Orphan Drug Exclusivity

Some jurisdictions, including the United States, may designate drugs for relatively small patient populations as orphan drugs. Pursuant to the Orphan Drug Act, the FDA grants orphan drug designation to drugs intended to treat a rare disease or condition, which is generally a disease or condition that affects fewer than 200,000 individuals in the United States. The orphan designation is granted for a combination of a drug entity and an indication and therefore it can be granted for an existing drug with a new (orphan) indication. Applications are made to the Office of Orphan Products Development at the FDA and a decision or request for more information is rendered in 60 days. NDAs for designated orphan drugs are exempt from user fees, obtain additional clinical protocol assistance, are eligible for tax credits up to 50% of research and development costs, and are granted a seven-year period of exclusivity upon approval. The FDA cannot approve the same drug for the same condition during this period of exclusivity, except in certain circumstances where a new product demonstrates superiority to the original treatment. Exclusivity begins on the date that the marketing application is approved by the FDA for the designated orphan drug, and an orphan designation does not limit the use of that drug in other applications outside the approved designation in either a commercial or investigational setting.

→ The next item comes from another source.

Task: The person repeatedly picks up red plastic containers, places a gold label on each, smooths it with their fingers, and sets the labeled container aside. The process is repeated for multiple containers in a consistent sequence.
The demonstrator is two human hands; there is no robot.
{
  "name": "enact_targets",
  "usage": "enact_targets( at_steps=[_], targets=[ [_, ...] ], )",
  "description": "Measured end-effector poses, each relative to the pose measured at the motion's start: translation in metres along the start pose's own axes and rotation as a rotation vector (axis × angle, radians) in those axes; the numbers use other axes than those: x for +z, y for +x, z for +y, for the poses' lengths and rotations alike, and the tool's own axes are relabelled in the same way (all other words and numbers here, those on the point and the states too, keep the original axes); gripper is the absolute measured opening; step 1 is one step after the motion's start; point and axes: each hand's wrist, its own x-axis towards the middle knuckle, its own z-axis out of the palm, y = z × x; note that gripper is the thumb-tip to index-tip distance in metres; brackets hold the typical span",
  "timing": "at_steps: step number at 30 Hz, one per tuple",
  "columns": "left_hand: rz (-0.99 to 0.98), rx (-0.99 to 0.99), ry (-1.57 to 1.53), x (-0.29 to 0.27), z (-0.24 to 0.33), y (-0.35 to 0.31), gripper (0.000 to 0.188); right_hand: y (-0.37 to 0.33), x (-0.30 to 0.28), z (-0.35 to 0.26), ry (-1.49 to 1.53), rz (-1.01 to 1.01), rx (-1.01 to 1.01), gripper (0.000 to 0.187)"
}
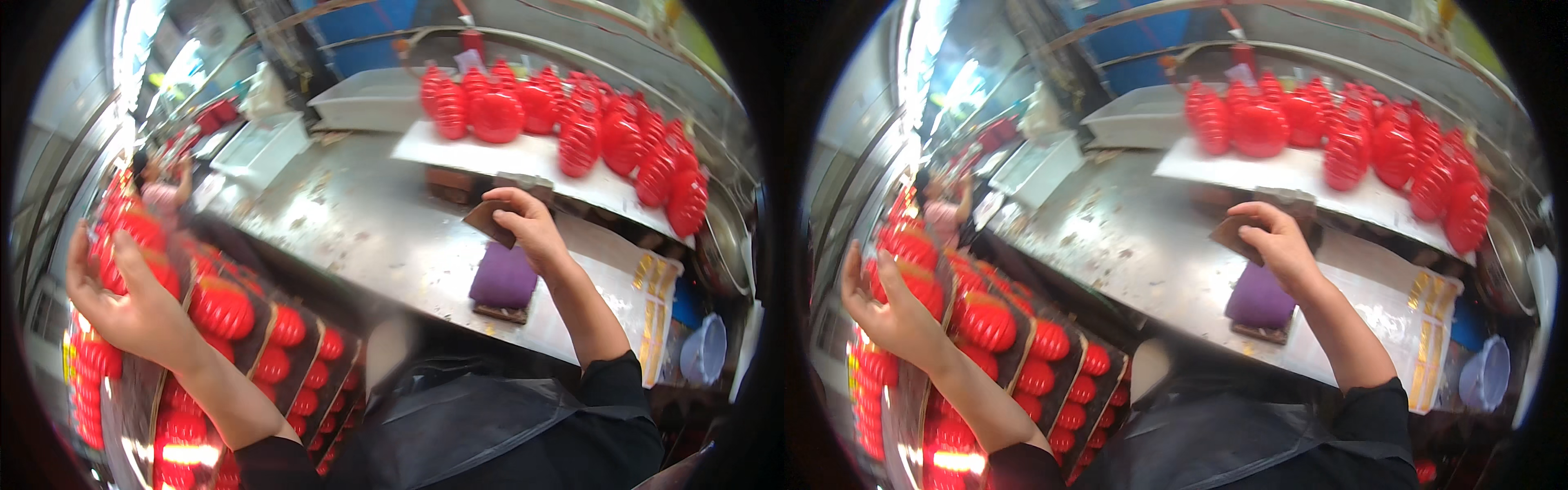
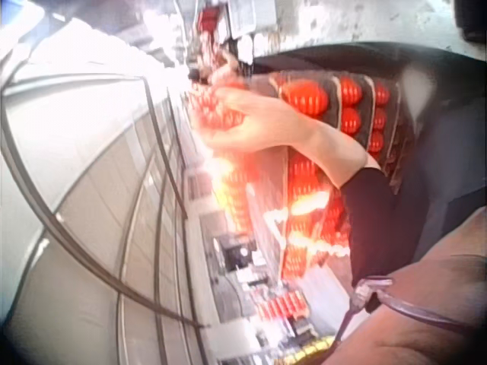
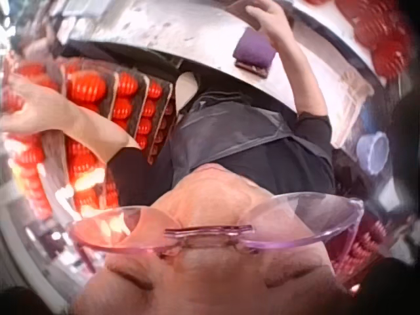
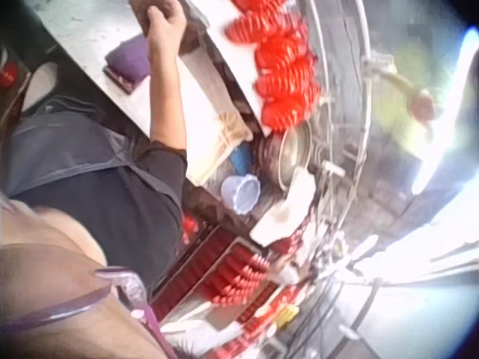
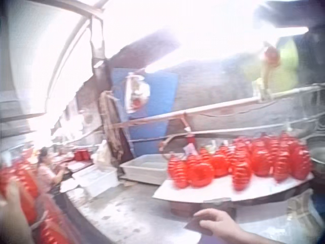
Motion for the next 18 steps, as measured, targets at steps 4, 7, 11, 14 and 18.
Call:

The FDA has granted Delcath six orphan drug designations. In November 2008, the FDA granted Delcath two orphan drug designations for the drug melphalan for the treatment of patients with cutaneous melanoma, as well as patients with ocular melanoma. In May 2009, the FDA granted Delcath an additional orphan drug designation of the drug melphalan for the treatment of patients with neuroendocrine tumors. In August 2009, the FDA granted Delcath an orphan drug designation of the drug doxorubicin for the treatment of patients with primary liver cancer. In October 2013, the FDA granted Delcath an orphan drug designation of the drug melphalan for the treatment of HCC. In July 2015, the FDA granted Delcath an orphan drug designation of the drug melphalan for the treatment of cholangiocarcinoma, which includes ICC.

The granting of orphan drug designations does not mean that the FDA has approved a new drug. Companies must still pursue the rigorous development and approval process that requires substantial time, effort and financial resources, and we cannot be certain that any approvals for our product will be granted at all, or on a timely basis.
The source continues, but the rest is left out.